Pais e Professores
Stephen Kanitz
Formado
na conceituada Harvard Business School nos Estados Unidos, Stephen
Kanitz é, dentre outras atividades, articulista da revista
Veja onde escreveu este belo artigo na edição de 21
de fevereiro de 2007.
PARABÉNS, CALOUROS DE 2007
Stephen Kanitz
Mais de 1,5 milhão de jovens brasileiros começam
neste mês a derradeira etapa de sua educação.
Meus parabéns! O grande problema que vocês vão
enfrentar é que o conhecimento humano está dobrando
a cada nove meses. Seguindo esse raciocínio, dois anos depois
de formado, entre 60% e 80% de tudo que vocês aprenderam estará
obsoleto, dependendo da profissão. Isso se seus professores
ensinarem o que há de mais novo em sua especialidade, o que
nem sempre acontecerá.
Vocês provavelmente encontrarão três tipos
de professor. Os ultraconservadores, que ainda ensinam os “conhecimentos”
de 1880. Na realidade, dogmas de um mundo que não existe
mais. Percebam como vocês encontrarão professores que
se definem como neoliberais, neofreudianos, neomarxistas ou neo
alguma coisa. Neo significa novo. No fundo, não são
progressistas como dizem, mas ultraconservadrores. Acham que o mundo
não mudou ou então pararam no tempo, como todo conservador.
Outro grupo de professores é os enganadores, aqueles que
não se atualizam e dão aulas mesmo assim. Não
se reciclam há anos, ensinam o que era novo dez anos atrás.
Ou, pior, ensinam as mesmas coisas que eles próprios aprenderam
quando estudavam. Se tiverem sorte vocês encontrarão
um pequeno grupo de professores criativos e visionários,
que criam e mostram como será o mundo de amanhã. São
eles que vão inspirá-los a tentar fazer o que ninguém
fez antes, são eles também que inspiram quase todos
os jovens que inventaram esses sites na Internet.
O que muitos de seus professores ainda não perceberam é
que o conceito de conhecimento humano mudou. Não existe mais
o conhecimento perene, guardado a sete chaves, restrito às
“lides acadêmicas”. As universidades não
são mais as “casas do saber”, as “catedrais
do conhecimento”, como muitas se autodefinem. Hoje, o conhecimento
humano é de curta duração, poderíamos
até dizer descartável, usado duas ou três vezes
e jogado fora, quando não faz mais sentido guardá-lo.

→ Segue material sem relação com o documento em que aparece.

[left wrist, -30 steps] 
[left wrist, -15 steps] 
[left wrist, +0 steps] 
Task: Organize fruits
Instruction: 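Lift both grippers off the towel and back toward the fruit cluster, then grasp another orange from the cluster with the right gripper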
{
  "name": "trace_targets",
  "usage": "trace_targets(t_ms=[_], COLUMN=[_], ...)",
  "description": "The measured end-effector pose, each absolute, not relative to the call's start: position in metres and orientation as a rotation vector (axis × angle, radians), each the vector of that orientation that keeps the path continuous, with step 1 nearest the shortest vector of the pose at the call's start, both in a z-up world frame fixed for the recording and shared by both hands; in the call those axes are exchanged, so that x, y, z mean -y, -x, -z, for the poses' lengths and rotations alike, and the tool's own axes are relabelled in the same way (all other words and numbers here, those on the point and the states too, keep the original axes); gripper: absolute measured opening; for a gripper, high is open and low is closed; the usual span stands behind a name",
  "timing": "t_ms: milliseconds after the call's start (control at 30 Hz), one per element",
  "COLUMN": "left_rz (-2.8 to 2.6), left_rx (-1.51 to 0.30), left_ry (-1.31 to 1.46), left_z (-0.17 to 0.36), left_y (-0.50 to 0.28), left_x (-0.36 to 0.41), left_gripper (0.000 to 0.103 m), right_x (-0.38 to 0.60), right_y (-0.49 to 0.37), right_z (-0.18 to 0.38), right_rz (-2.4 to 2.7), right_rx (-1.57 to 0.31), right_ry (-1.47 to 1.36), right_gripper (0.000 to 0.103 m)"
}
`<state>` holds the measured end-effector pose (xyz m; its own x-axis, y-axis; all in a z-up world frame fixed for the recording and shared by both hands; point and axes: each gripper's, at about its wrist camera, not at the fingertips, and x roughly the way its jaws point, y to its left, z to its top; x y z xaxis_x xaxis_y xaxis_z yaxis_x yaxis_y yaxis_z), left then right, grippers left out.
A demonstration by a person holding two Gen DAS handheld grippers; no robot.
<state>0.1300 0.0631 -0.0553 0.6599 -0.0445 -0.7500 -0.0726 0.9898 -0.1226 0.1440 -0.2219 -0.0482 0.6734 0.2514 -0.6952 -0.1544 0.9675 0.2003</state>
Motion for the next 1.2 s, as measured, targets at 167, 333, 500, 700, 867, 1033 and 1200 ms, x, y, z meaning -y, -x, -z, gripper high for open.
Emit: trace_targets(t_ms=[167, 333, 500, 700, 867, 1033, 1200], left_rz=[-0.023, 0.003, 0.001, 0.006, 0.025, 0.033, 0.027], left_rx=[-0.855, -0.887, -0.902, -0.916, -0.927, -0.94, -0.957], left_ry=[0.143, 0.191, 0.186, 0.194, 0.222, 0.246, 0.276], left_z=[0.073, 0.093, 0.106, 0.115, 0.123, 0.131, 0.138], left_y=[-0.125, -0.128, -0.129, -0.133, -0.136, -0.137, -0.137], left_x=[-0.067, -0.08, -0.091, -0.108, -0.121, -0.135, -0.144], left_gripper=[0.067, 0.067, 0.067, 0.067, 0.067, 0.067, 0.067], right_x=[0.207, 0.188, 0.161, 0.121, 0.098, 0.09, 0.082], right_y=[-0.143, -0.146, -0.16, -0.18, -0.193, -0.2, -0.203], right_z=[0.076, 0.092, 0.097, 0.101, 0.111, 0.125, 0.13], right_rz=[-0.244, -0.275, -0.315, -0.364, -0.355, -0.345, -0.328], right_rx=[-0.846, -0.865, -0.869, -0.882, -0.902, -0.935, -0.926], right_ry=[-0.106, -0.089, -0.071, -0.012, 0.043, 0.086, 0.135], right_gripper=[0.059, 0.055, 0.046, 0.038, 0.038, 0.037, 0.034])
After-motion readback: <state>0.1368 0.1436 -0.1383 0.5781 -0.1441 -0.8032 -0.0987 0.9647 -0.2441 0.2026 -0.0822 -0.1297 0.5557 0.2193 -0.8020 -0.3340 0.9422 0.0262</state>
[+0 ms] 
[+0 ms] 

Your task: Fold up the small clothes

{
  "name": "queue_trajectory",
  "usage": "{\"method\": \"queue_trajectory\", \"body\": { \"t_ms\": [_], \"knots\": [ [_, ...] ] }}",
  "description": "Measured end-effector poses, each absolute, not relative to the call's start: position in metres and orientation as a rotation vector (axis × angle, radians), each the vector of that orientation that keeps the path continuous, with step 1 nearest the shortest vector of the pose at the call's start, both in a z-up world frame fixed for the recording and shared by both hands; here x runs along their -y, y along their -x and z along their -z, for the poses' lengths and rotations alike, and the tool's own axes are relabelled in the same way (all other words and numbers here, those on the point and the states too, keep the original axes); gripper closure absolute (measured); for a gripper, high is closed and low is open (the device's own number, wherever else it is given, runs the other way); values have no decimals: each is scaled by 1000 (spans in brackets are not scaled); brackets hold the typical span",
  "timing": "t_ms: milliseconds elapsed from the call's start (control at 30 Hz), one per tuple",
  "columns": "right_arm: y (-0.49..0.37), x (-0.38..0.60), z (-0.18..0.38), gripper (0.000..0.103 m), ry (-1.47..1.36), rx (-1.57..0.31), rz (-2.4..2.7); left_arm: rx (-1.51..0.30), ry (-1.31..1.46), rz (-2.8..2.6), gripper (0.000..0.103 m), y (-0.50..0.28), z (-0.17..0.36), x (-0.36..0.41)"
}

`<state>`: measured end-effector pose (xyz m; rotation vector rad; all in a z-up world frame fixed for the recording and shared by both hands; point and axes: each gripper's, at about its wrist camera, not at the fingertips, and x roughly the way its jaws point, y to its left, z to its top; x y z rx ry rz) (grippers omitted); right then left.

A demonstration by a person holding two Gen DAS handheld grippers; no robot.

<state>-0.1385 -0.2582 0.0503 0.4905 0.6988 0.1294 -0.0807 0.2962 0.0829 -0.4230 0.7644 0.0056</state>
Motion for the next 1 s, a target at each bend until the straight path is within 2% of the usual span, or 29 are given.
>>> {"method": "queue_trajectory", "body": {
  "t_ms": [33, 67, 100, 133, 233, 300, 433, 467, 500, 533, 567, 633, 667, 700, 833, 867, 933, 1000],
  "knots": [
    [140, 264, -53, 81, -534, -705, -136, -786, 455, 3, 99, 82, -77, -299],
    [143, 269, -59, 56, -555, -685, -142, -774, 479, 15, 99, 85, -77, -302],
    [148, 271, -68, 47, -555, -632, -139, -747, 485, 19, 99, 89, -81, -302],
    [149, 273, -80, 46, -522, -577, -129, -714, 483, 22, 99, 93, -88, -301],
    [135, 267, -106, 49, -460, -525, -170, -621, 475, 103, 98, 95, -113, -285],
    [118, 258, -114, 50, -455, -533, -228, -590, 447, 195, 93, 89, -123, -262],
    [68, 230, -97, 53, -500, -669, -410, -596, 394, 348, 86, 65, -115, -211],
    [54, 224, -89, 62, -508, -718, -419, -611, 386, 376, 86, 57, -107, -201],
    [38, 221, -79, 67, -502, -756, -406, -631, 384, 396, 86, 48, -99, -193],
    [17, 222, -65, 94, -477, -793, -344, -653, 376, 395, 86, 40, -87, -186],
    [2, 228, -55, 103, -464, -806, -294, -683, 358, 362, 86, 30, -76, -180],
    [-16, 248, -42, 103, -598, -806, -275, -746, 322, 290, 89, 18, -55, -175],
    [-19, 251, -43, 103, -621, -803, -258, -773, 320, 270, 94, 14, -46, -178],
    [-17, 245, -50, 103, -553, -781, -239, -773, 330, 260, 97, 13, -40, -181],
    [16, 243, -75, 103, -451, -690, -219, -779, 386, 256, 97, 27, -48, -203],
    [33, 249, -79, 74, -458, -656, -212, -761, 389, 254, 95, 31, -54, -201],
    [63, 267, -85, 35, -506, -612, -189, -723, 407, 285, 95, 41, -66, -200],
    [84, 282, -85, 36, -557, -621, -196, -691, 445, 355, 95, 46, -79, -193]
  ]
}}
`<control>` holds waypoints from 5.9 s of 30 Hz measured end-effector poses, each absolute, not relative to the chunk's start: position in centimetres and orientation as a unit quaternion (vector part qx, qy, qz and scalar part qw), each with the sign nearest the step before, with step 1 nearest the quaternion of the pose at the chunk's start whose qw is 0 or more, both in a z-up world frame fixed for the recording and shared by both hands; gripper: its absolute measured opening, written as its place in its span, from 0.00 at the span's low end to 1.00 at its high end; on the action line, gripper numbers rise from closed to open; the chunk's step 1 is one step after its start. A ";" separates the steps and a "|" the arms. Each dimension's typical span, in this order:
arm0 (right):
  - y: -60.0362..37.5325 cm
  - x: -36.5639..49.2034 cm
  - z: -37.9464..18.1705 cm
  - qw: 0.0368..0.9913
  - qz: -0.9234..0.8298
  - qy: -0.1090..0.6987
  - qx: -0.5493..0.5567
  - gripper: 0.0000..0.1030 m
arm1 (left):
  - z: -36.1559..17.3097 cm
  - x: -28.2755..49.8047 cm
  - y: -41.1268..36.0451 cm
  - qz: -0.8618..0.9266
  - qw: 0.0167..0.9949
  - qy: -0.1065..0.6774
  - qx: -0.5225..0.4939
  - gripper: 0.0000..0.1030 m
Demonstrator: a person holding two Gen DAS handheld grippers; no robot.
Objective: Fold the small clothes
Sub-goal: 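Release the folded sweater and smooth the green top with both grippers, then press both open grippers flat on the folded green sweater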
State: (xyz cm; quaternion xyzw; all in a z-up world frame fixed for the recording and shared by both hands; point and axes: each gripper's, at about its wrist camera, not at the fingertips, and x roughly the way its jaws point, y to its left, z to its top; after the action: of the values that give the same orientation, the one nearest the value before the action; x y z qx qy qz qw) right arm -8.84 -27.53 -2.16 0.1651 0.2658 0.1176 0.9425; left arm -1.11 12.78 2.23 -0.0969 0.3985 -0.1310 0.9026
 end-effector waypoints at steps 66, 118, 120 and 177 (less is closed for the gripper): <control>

Isso os obrigará a repensar e a gerar novo conhecimento,
porque provavelmente o futuro precisará de soluções
nunca vistas.
Estou exagerando um pouco para que vocês entendam aonde
quero chegar. O importante é vocês aprenderem a criar
conhecimento, e não somente usar o conhecimento do passado.
Eu utilizo o termo administrativo “conhecimento just intime”.
Vocês terão muitos problemas a resolver e terão
de saber como analisá-los, gerando uma solução
ou “conhecimento” apropriado, que não necessariamente
servirá para o resto da vida. Daqui a alguns anos, a situação
será outra requerendo nova análise e nova solução.
Algumas coisas são perenes, como 2 + 2 = 4 e muitas leis
da física, não há a menor dúvida. Mas
o que estou sugerindo é que vocês tomem o cuidado de
sempre questionar seus professores, para se certificar de que o
conhecimento do passado será de fato útil no futuro.
Max Weber, Keynes e Freud escreveriam a mesma coisa se estivessem
vivos hoje? É isso que vocês precisam descobrir. Até
pode ser que sim, mas é melhor desconfiar sempre.
O que eu peço a vocês, calouros de 2007, é
que se concentrem em como gerar conhecimento. Como observar, como
identificar variáveis relevantes, os personagens vitais do
problema e os interesses. Como analisar alternativas e tomar decisões.
Usei muito pouco das teorias que me ensinaram na faculdade. Meu
sucesso profissional foi devido muito mais ao conhecimento que eu
próprio gerei, que eu mesmo criei, do que às teorias
e técnicas que mal me ensinaram.
A “faculdade” que vocês precisam adquirir é
a da criação, da criatividade, da geração
de conhecimento, e não a da erudição, do academicismo
ou a da decoreba que se alastra pelo país.
Infelizmente, vocês terão de agradar aos dois primeiros
tipos de professores repetindo o passado que eles querem ouvir,
senão não serão aprovados. Mas aproveitem os
próximos quatro ou cinco anos procurando e prestigiando os
professores criativos, aqueles que de fato pesquisam o futuro e
não somente o passado, e juntos criem o conhecimento para
resolver os problemas atuais do Brasil, e mandem-nos para mim ou
coloquem na Internet.
Saibam distinguir quem é quem, e boa sorte!